__What is needed__: Output exactly the first line of the listing and each line after it, through the line that contains "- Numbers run"; add nothing else.

__Task input__:
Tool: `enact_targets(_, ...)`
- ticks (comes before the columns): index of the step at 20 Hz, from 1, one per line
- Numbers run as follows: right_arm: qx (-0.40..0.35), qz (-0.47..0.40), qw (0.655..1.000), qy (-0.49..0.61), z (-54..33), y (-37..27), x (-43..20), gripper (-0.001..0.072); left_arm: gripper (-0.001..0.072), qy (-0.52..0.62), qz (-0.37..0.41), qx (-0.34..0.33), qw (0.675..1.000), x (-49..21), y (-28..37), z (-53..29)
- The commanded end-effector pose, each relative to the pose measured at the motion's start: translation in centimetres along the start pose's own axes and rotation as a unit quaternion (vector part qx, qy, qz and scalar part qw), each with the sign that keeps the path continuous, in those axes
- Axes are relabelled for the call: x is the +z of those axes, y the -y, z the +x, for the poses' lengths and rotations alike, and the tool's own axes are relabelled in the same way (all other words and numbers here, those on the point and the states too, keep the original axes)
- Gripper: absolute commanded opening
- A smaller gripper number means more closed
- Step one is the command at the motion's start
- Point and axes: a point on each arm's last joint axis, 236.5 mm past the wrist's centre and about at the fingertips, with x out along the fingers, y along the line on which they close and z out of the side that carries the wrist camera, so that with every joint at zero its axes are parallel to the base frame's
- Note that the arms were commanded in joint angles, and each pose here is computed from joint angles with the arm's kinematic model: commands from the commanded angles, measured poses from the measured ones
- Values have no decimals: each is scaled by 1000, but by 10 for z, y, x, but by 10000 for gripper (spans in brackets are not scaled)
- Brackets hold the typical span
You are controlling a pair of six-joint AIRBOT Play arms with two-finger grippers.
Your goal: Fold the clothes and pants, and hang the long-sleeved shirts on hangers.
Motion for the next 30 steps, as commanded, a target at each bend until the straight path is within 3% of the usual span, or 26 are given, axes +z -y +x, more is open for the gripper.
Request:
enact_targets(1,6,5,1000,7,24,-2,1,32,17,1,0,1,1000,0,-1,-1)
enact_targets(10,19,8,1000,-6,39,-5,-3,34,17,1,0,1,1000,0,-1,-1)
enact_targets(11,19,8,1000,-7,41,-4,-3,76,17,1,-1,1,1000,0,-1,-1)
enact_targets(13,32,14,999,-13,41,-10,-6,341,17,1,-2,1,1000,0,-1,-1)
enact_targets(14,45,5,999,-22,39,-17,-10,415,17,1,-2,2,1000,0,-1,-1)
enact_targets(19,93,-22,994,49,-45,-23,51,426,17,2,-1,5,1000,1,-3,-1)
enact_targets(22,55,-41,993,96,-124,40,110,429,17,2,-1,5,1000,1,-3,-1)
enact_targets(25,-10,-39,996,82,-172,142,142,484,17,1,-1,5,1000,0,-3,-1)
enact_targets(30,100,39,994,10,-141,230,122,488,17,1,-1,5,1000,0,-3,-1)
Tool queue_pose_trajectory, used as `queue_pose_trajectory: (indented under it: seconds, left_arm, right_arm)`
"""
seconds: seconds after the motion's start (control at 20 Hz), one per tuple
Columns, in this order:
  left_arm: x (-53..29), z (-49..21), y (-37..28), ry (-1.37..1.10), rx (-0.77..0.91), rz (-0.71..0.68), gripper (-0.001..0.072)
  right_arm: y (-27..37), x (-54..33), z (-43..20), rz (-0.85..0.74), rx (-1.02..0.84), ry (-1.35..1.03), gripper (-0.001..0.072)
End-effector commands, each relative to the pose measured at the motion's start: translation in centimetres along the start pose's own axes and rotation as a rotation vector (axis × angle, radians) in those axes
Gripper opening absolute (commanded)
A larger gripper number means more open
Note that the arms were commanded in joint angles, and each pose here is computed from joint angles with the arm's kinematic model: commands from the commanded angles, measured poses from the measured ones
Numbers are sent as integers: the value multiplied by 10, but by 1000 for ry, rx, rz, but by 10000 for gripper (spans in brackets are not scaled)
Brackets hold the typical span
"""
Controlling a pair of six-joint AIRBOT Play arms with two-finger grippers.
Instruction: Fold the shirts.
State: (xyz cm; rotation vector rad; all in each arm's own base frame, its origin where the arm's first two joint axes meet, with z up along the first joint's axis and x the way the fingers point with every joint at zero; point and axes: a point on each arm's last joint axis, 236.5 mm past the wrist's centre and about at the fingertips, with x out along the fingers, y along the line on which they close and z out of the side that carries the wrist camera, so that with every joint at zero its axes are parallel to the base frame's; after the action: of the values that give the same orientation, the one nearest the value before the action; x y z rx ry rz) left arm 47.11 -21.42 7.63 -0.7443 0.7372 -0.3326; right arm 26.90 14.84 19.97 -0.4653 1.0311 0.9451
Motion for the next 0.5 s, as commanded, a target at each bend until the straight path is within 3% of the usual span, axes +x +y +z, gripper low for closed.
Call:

__Your response__:
Tool: `enact_targets(_, ...)`
- ticks (comes before the columns): index of the step at 20 Hz, from 1, one per line
- Numbers run as follows: right_arm: qx (-0.40..0.35), qz (-0.47..0.40), qw (0.655..1.000), qy (-0.49..0.61), z (-54..33), y (-37..27), x (-43..20), gripper (-0.001..0.072); left_arm: gripper (-0.001..0.072), qy (-0.52..0.62), qz (-0.37..0.41), qx (-0.34..0.33), qw (0.675..1.000), x (-49..21), y (-28..37), z (-53..29)

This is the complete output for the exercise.